Operating with the Southern Attack Force, Charles Carroll began landing the initial attack waves at Salerno 9 September, where a strong defense of the beach called for, and received, skill and determination from the boat crews. As resistance stiffened, Charles Carroll joined in bringing fresh troops into action, continuing support until 17 November.

===Western Theatre===

====Normandy landings====
After short overhaul in Norfolk from 2 January 1944 to 11 February, on 22 February, she arrived in British waters to begin her share of the long and intricate preparations for the return to the continent.

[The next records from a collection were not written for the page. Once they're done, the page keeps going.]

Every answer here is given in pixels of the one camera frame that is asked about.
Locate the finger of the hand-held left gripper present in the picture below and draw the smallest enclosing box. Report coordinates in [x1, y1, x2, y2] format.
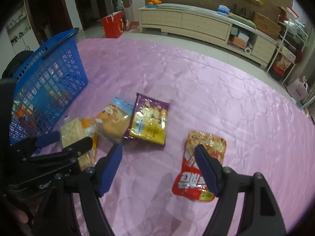
[9, 130, 61, 158]
[9, 136, 93, 185]

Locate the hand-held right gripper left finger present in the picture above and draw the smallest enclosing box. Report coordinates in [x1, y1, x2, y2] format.
[34, 143, 123, 236]

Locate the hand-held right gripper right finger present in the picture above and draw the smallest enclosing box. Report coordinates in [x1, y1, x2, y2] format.
[194, 144, 288, 236]

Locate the pale cracker packet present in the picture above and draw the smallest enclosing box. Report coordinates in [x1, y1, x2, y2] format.
[60, 117, 98, 172]

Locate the large red snack packet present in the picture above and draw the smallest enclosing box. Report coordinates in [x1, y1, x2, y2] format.
[171, 130, 227, 203]

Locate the bread packet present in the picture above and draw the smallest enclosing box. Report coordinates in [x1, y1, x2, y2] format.
[95, 97, 135, 144]

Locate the purple yellow snack packet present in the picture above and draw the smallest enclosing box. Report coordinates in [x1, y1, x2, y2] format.
[123, 93, 170, 148]

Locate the blue plastic basket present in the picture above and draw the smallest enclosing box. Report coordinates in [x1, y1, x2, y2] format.
[8, 28, 89, 146]

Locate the person's left hand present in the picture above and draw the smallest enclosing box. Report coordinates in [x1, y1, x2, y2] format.
[4, 196, 29, 225]

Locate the black jacket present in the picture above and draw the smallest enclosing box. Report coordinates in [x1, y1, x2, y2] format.
[1, 50, 34, 80]

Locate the pink quilted table cover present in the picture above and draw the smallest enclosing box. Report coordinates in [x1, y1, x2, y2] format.
[30, 38, 315, 236]

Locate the pink bag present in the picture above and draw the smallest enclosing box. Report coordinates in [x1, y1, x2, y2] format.
[286, 77, 309, 102]

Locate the red paper bag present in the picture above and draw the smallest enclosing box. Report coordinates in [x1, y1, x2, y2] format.
[101, 11, 126, 39]

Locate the red dustpan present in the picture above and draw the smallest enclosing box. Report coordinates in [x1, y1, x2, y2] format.
[126, 19, 140, 31]

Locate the orange box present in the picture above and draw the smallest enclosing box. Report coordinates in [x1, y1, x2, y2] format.
[232, 35, 248, 49]

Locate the white metal shelf rack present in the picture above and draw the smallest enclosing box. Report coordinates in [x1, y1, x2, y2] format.
[265, 14, 309, 85]

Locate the beige TV cabinet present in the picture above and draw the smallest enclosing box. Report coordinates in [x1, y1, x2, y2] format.
[138, 3, 279, 67]

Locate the green folded cushion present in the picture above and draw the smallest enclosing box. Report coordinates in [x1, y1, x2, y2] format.
[227, 13, 257, 28]

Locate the brown cardboard box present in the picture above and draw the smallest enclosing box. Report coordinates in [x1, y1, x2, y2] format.
[253, 12, 282, 40]

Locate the blue tissue box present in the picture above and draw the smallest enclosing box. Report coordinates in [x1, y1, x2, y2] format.
[216, 5, 231, 15]

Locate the black router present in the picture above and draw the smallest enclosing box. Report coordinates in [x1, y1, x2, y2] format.
[232, 3, 255, 20]

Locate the red white box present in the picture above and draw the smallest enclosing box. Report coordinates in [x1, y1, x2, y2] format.
[283, 5, 300, 20]

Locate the white wall shelf cabinet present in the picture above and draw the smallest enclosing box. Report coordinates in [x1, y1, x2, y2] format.
[6, 0, 32, 55]

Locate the dark wooden door frame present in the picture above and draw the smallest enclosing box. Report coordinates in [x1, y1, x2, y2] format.
[25, 0, 75, 45]
[71, 0, 104, 31]

On 5 June 1944, Charles Carroll left England astern headed for formidably protected Omaha Beach with the initial landing force. Overcoming the difficult obstacles placed by the Germans there, her boat crews successfully landed troops of the 29th Division under enemy fire, and all through that historic 6 June plied back and forth, landing additional troops and equipment, and evacuating casualties. Charles Carroll sailed for England that evening.

====Invasion of Southern France====
After training off Scotland and in Italian waters, Charles Carroll sailed from Naples 13 August 1944 for the invasion of southern France, assigned to the thoroughly mined, well-defended beaches of Saint Raphael, where she got her troops ashore without mishap on 15 August. Until October, she continued to support the advance of troops in southern France with voyages to Marseille from Naples and Oran with French, British, and American troops, and Italian labor battalions.

===Pacific Theatre===
Charles Carroll returned to Norfolk 8 November 1944 for overhaul, and to prepare for Pacific deployment. The veteran of five major assaults reached Espiritu Santo, Noumea, 19 January 1945.

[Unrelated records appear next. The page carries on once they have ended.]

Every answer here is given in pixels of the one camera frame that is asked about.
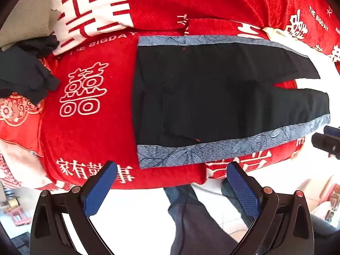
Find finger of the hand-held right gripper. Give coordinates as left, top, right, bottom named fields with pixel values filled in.
left=312, top=126, right=340, bottom=160

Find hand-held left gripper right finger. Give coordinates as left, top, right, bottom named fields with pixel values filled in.
left=227, top=161, right=315, bottom=255

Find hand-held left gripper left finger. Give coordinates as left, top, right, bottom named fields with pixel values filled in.
left=30, top=161, right=118, bottom=255

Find black pants with blue stripe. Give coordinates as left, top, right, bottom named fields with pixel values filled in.
left=132, top=35, right=330, bottom=169

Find white patterned cloth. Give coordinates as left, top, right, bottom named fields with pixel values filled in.
left=0, top=138, right=55, bottom=190

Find pink stool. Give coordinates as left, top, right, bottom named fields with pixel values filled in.
left=7, top=207, right=30, bottom=227

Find red gold ornament armrest cover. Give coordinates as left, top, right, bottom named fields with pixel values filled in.
left=0, top=92, right=44, bottom=156

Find cream plush item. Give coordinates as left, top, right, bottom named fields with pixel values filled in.
left=262, top=27, right=289, bottom=41

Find dark navy cloth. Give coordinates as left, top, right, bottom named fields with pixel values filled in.
left=0, top=34, right=60, bottom=105

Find grey cloth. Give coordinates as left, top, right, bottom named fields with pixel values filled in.
left=0, top=0, right=60, bottom=51

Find red printed backrest cover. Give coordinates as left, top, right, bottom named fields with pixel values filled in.
left=25, top=0, right=340, bottom=56

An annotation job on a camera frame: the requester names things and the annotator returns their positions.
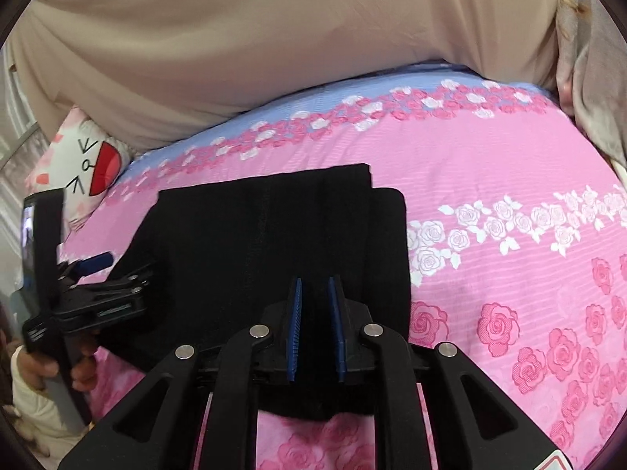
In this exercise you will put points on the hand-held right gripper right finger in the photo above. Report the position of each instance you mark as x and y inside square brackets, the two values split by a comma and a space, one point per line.
[338, 333]

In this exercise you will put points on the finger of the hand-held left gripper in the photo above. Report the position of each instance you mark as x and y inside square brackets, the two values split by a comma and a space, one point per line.
[98, 263]
[130, 281]

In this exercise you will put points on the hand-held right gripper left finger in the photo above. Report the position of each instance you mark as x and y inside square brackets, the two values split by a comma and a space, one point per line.
[294, 333]

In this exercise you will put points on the black pants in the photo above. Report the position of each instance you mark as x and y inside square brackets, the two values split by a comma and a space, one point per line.
[245, 235]

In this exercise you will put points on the person's left forearm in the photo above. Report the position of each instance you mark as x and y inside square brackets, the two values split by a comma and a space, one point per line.
[34, 413]

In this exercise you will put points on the person's left hand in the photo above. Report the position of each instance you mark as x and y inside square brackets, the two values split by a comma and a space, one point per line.
[39, 369]

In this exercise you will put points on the white cartoon face pillow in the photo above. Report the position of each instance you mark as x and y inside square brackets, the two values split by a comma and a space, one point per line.
[83, 171]

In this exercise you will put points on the pink rose bed sheet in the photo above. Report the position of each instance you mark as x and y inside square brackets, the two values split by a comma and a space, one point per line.
[490, 181]

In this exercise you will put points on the beige padded headboard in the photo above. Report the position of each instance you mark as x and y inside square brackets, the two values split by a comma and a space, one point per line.
[269, 34]

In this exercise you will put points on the pale floral quilt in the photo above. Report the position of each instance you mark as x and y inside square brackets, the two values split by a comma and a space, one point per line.
[597, 83]

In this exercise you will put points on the pale window frame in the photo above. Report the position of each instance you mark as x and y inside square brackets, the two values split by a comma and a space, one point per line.
[19, 156]

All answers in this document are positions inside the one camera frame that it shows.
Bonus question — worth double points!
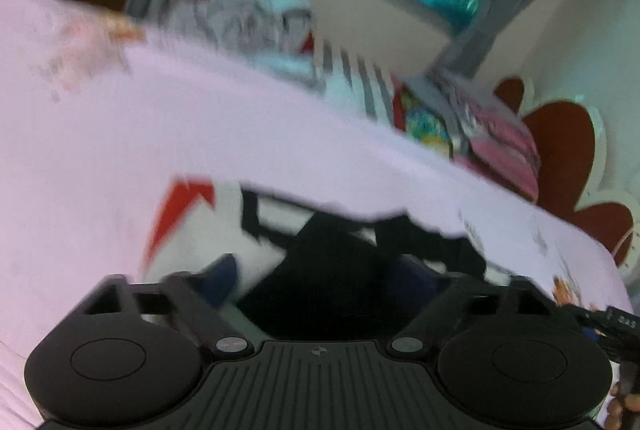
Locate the grey striped pillow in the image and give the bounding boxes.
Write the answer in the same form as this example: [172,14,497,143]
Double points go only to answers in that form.
[319,39,403,131]

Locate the stack of folded pink clothes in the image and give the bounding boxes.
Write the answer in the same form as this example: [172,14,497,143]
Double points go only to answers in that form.
[430,70,545,203]

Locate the teal cloth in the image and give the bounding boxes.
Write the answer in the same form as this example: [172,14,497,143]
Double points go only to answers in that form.
[409,0,483,28]

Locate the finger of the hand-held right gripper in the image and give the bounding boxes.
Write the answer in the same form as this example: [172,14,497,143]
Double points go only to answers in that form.
[556,304,608,326]

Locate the pile of grey clothes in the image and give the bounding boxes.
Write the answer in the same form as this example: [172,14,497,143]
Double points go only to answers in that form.
[165,0,328,88]

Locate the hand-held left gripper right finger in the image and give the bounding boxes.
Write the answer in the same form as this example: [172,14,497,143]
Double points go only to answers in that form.
[387,257,563,356]

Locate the striped knit sweater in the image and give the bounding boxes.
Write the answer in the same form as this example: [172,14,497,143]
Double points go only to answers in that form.
[141,177,490,341]

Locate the red and white scalloped headboard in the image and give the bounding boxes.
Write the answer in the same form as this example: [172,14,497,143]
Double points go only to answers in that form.
[492,75,638,267]

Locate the bed with pink floral sheet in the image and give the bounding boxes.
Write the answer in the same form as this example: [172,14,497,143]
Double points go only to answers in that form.
[0,0,636,430]

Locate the colourful floral cushion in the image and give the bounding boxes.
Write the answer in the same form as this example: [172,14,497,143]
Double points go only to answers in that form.
[394,89,453,158]

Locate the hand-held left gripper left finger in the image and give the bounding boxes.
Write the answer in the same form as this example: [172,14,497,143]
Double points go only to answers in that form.
[80,255,251,356]

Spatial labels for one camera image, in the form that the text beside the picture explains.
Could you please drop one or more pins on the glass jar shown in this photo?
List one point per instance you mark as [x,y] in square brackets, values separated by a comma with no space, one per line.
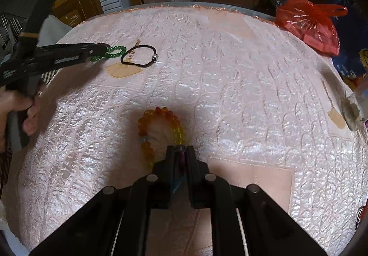
[355,103]

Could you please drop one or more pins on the blue shopping bag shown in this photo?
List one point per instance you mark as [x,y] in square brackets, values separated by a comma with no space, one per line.
[349,66]

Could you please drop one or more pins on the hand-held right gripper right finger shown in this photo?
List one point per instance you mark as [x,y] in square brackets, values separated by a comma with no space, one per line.
[190,158]

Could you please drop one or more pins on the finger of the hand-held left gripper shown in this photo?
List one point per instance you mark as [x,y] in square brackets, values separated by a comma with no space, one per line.
[80,50]

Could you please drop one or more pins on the red plastic bag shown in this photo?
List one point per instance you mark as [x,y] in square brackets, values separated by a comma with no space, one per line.
[313,23]

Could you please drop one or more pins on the white plastic chair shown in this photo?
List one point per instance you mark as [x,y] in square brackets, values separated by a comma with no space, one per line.
[53,29]

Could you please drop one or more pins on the person's left hand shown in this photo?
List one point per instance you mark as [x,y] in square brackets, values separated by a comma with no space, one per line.
[17,106]

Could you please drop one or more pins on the black plastic bag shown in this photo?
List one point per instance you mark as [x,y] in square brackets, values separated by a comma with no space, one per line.
[274,3]

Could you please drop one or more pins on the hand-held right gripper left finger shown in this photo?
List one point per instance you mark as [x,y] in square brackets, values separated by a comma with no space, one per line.
[172,158]

====Invasion of Okinawa====
On 27 March 1945, she sailed from Ulithi in the Northern Attack Force for Okinawa, carrying elements of the 1st Marines to the Hagushi beaches. She landed her troops 1 April in the deceptively quiet opening hours of this later fierce campaign, and remained to support the rapid advance of the Marines across the island for 4 days, firing on the many kamikaze attacks which began to sketch the bloody pattern of this operation. She returned by way of Saipan to Pearl Harbor, where she embarked passengers for San Francisco, arriving 22 August.

===After hostilities===
After the war, Charles Carroll made five voyages from the west coast to the Philippines and the Far East, carrying occupation troops west-bound, and returning servicemen east-bound. Ports of call included Manila; Nagoya, Sasebo, and Yokosuka, Japan; Tientsin, Shanghai, Qingdao, and Taku, China; and Guam.

===Decommission===
She was decommissioned and placed in reserve at San Francisco 27 December 1946. She was transferred to the Maritime Commission 29 October 1958. The vessel was sold for scrap on 1 April 1977 and was broken at General Metals Inc. in Tacoma, Wash., in 1978.

===Awards===
Charles Carroll received six battle stars for World War II service.